The word shameful is an apt description ofthis anti-burkini controversy that occupies the French public space since the beginning of August, and which gives an idea of the likely debates to come during campaigning for next year’s presidential elections; Shameful because the bans appear to be a reaction to the recent terrorist attacks that have bloodied France. It is as if there is link between the jihadist killings and the wearing of this swimsuit. Shameful also because it signals, once again, the French obsession, even the French state’s obsession, with Muslim women.
Everything that could have been said seems to have been so by angry editorialists, in the press and the social media, and notably in the Anglophone world where there was more enthusiasm to relay their analyses than in France. The inherent contradiction of the bans, thought up by over-50 white men in a position of power, is obvious. “There is something inherently head-spinning about the so-called burkini bans that are popping up in coastal France,” wrote Amandaz Taub, a former human rights lawyer who commentates foreign policy, in The New York Times. “The obviousness of the contradiction - imposing rules on what women can wear on the grounds that it’s wrong for women to have to obey rules about what women can wear - makes it clear that there must be something deeper going on.” This prohibition of the swimwear, which is a hand-me-down from France’s colonial past, is not intended to protect women from the patriarchy, argues Taub.

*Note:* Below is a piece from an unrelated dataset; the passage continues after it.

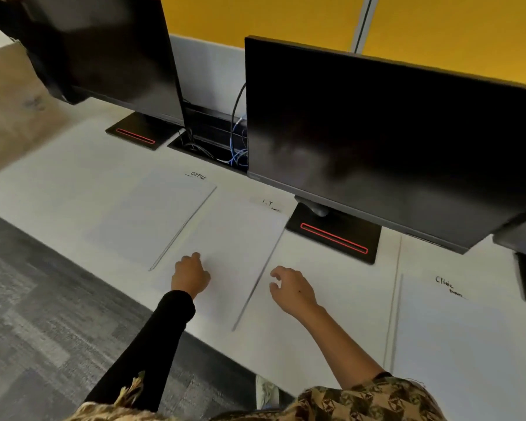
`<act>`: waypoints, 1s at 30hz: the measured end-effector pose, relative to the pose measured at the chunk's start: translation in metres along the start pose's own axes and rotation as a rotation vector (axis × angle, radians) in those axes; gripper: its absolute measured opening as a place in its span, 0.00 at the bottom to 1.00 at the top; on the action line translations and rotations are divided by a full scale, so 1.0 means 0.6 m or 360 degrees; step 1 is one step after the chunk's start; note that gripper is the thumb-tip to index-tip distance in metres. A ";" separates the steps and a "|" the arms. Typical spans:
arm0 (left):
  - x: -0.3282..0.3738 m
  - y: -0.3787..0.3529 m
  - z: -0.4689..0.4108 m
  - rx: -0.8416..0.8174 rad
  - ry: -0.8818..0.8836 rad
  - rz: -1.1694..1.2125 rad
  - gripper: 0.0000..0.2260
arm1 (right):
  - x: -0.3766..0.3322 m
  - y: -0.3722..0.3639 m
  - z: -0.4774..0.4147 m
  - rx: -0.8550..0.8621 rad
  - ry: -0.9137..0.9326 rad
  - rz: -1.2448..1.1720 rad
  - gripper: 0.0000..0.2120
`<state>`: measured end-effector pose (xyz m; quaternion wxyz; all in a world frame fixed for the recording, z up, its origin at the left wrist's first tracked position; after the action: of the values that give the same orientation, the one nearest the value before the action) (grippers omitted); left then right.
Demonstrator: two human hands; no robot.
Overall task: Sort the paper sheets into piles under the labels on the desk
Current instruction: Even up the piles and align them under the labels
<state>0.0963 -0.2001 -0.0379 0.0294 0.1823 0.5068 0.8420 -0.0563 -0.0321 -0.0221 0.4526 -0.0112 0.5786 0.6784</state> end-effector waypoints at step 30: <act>-0.012 0.017 -0.200 -0.0413 -0.0173 -0.0312 0.35 | 0.006 -0.087 -0.092 0.0612 -0.1418 -0.1081 0.35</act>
<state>0.0638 -0.3081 -0.0815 0.1621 0.1720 0.4068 0.8824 -0.0535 -0.0780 -0.0828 0.8376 0.1724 0.4093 0.3181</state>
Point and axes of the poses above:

Prime Minister Manuel Valls called the burkini “the translation of a political project, of a counter society, notably founded on the enslavement of women” and which, as such, “is not compatible with the values of France and the republic”. But in fact the object is quite different, and that is to give the non-Muslim majority in France the sentiment that they can be protected in a country in transformation which refuses to see itself as it is – that is, culturally, racially and religiously diverse.

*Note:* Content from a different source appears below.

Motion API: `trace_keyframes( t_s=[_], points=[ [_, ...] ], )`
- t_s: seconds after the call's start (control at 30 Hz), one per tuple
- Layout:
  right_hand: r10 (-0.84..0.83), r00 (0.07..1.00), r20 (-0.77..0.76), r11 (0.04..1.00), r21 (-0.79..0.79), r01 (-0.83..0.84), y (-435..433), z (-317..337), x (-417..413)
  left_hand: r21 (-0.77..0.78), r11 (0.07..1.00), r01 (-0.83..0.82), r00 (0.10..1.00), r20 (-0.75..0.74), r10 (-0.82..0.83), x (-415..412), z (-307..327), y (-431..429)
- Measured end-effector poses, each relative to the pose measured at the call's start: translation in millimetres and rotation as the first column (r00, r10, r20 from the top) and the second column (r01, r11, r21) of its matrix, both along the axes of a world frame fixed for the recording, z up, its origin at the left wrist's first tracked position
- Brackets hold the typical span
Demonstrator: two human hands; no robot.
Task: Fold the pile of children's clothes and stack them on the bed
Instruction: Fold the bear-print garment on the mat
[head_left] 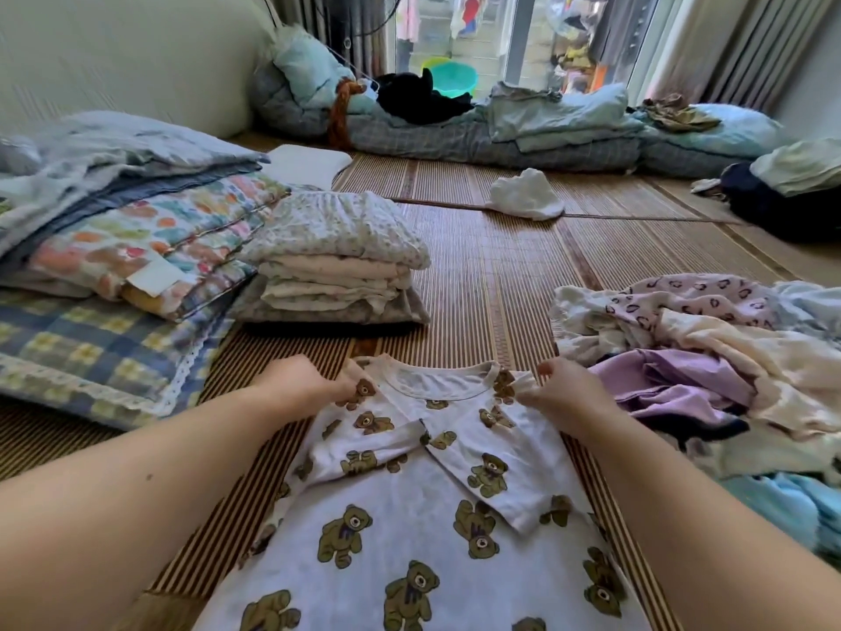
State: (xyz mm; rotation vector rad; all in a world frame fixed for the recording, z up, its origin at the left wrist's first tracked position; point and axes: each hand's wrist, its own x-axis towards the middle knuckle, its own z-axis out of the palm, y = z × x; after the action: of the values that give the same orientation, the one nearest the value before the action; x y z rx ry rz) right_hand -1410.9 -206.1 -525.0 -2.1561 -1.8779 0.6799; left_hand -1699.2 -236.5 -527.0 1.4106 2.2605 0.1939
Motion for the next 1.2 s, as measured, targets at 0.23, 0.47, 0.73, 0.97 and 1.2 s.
trace_keyframes(
  t_s=[0.23, 0.47, 0.73, 0.97, 1.2],
  points=[
    [-0.015, 0.996, -0.085, 0.994, -0.108, 0.006, 14, -13, -3, -0.023, 0.999, -0.033, 0.964, 0.262, 0.038, 11, -5, 26],
    [-0.1, 0.818, -0.567, 0.993, -0.111, 0.044, 29, 32, 4, 0.099, 0.983, -0.157, 0.73, 0.682, 0.048, 6, 27, 43],
    [0.025, 0.679, -0.734, 0.982, 0.146, 0.122, 65, 85, 0, 0.382, 0.871, -0.308, 0.643, 0.759, -0.105, 11, 90, 74],
    [0.221, 0.834, -0.505, 0.965, 0.235, -0.114, 9, 63, 18, 0.464, 0.883, 0.076, 0.829, 0.463, -0.314, 3, 65, 35],
    [0.451, 0.888, 0.095, 0.892, -0.075, -0.445, -50, 3, 39, 0.082, 0.859, 0.505, 0.862, -0.012, -0.506, 0, -6, -34]
  ],
)
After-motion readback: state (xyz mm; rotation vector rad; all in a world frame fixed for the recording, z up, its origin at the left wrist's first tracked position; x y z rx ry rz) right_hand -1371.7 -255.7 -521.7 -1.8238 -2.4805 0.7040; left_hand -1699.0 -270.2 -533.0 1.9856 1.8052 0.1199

This fear, created by a perceived danger to French ‘identity’, is the subject of recurrent cleavages which are almost systematically fixated – in another specifically French phenomenon - with Muslim women. While this female population is most often relegated to the subordinate ranks of society, it supposedly carries a danger within. While these women are often confined to cleaning jobs, at night, or work as home helps, when they are not forced to stay at home because of the discriminations to which they fall victim, they are presented as a blotch to the definition of what it is to be French. It is striking to see that they are called upon to show “discretion” according to the term employed by Jean-Pierre Chevènement, head of the Foundation for Islam in France, at the very same moment that this invisibility is beginning to be questioned by the young women born in France to immigrant families and who claim for themselves the multiple ways in which to practice Islam, and sometimes the wearing of the headscarf as a symbol of their heritage.
The burkini is indeed just the ultimate example of this stigmatization which in recent history has targeted, among other things, the headscarf. Stigmatised in schools, where it has been banned since 2004, in universities – where conservative Nicolas Sarkozy and socialist prime minister Manuel Valls agree that it is urgent to introduce a prohibition. But also in private companies, where every case that goes to an industrial tribunal causes a storm of controversy, and also on school trips, where accompanying mothers in headscarves run the risk of being prevented from joining excursions. Some school heads have openly questioned the wearing of “long black dresses”, while the full, face-hiding veil has been banned from public spaces since 2010.